Empowering young patients to self-manage cancer treatment through ambulatory care
By University College London Hospital
Ambulatory care for teenagers and young adults (TYA) was introduced at University College London Hospital as an alternative, mobile approach to the delivery of cancer treatments that would traditionally be undertaken within the inpatient setting, including high dose chemotherapy and stem cell transplantation. This model of care is facilitated by portable infusion pumps and patient and family self-monitoring facilities alongside overnight stays in a residential setting or their own home. Ambulatory care in this context aims to normalise daily life during cancer treatment as much as possible and care is shaped around the TYA and their family.

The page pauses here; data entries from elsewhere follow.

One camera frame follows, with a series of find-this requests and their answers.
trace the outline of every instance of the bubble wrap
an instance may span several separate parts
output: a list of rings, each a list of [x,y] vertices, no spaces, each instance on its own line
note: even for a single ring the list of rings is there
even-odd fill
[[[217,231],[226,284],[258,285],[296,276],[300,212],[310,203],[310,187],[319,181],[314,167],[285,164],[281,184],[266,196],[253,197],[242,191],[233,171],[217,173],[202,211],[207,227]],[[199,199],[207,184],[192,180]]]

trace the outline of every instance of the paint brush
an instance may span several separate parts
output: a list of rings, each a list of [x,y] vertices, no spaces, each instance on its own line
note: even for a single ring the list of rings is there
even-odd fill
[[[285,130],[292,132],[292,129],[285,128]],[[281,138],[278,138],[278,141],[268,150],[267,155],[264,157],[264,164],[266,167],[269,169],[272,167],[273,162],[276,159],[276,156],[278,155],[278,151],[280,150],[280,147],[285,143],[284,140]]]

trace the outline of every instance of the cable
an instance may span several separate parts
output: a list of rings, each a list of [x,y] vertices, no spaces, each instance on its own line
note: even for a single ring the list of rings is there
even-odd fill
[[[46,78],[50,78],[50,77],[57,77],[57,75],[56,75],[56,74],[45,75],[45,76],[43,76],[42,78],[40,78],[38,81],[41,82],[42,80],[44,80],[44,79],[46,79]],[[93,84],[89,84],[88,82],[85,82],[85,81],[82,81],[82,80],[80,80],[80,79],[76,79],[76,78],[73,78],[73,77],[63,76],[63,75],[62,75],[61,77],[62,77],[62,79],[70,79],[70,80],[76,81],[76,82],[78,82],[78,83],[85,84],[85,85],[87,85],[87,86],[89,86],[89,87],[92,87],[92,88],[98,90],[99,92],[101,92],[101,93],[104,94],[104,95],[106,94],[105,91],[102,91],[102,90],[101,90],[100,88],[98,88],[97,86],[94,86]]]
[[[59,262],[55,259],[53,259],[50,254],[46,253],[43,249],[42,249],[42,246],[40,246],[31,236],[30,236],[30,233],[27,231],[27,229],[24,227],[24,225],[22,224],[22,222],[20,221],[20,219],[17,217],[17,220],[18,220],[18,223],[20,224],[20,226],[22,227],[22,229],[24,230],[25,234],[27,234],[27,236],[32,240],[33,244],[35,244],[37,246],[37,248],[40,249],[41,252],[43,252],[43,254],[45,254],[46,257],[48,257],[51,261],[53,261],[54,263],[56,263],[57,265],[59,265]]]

"This was a good, simple idea that was cost-effective to implement and an obviously well redesigned service. It gives young patients more freedom and puts them in control of their treatment."
Brain tumour information portal
By Cancer Research UK, the brainstrust and the National Cancer Registration Service
This project aims to drive patient engagement in cancer care via the brain tumour information portal, a secure website that provides patients access to their records held by the National Cancer Registration Service (NCRS). The concept was established following a need voiced by the brain tumour patient community and has been developed in close partnership with patients and clinicians. The NCRS collects information about all cancer patients resident in England, including histopathology reports, summaries of imaging reports, data on radio- and chemotherapy and Patient Administration System data. Patients can make their own notes, record the contact details of their clinical team(s) and undertake quality of life surveys.
"This was patient-driven, very topical and could well be the future. The idea that patients can access their own records is important, but the initiative was also very sensitive to patient safety and took the time to educate nurses. Consequently it was able to show good indicators of success."